DATASET CONTENT
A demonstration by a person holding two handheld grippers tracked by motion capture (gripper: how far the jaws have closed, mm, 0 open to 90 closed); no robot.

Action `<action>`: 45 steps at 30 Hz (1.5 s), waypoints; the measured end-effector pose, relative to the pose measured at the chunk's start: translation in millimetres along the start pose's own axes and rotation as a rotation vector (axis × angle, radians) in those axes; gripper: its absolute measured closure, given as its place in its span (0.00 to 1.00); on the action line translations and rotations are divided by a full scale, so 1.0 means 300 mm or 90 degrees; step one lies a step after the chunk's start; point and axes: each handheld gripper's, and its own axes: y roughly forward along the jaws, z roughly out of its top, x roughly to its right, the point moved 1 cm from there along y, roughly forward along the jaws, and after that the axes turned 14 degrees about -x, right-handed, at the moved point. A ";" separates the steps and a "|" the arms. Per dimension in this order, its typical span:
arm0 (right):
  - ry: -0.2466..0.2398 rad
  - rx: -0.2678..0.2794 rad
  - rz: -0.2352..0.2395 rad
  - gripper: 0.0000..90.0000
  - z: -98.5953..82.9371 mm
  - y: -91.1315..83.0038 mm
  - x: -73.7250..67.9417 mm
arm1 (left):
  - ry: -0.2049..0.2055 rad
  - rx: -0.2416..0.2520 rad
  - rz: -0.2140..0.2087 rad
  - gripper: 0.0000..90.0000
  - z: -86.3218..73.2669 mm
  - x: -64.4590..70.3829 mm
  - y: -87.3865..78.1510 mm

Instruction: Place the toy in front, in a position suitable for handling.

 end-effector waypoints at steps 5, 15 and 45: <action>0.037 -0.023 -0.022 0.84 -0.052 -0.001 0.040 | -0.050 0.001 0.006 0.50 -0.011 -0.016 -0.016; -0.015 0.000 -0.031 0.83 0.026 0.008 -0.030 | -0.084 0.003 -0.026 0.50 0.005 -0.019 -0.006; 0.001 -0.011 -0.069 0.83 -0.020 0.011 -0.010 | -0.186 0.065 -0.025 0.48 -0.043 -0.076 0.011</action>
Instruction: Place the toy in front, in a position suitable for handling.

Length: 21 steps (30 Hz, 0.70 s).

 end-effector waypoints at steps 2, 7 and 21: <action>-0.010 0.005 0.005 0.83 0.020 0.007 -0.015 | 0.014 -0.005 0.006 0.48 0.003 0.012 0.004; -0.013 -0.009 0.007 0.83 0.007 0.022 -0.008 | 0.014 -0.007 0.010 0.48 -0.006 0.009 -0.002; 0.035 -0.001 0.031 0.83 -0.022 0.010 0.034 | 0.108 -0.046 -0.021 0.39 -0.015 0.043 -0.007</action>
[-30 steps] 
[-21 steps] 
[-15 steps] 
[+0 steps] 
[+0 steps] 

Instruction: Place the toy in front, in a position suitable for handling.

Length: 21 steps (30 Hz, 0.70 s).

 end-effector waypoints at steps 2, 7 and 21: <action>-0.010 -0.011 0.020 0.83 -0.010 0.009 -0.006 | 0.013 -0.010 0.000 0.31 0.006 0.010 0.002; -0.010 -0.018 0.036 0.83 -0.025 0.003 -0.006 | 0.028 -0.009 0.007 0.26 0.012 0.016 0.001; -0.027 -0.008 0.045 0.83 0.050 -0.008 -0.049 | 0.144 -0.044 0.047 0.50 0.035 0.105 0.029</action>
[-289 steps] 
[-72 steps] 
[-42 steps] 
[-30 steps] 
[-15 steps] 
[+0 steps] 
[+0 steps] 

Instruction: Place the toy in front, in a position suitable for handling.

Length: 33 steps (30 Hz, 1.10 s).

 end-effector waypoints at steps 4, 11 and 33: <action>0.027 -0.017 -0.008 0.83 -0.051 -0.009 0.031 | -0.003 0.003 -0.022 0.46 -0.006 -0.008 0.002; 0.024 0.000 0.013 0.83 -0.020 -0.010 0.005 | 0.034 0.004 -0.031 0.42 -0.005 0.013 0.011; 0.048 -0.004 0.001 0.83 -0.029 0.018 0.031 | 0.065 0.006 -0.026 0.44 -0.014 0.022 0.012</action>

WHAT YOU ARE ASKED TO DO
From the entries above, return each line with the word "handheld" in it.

ANSWER SECTION
A demonstration by a person holding two handheld grippers tracked by motion capture (gripper: how far the jaws have closed, mm, 0 open to 90 closed); no robot.
Action `<action>`: 45 steps at 30 Hz (1.5 s), waypoints; the measured end-effector pose, relative to the pose measured at the chunk's start: translation in millimetres along the start pose's own axes and rotation as a rotation vector (axis × angle, radians) in those axes; gripper: its absolute measured closure, given as its place in its span (0.00 to 1.00); on the action line translations and rotations are divided by a full scale, so 1.0 means 300 mm or 90 degrees; step one lies a step after the chunk's start; point and axes: each handheld gripper's, and its own axes: y roughly forward along the jaws, z roughly out of its top, x roughly to its right, the point moved 1 cm from there along y, roughly forward along the jaws, and after that the axes turned 14 degrees about -x, right-handed, at the moved point. A ";" separates the steps and a "|" the arms. Per dimension in this order, its typical span:

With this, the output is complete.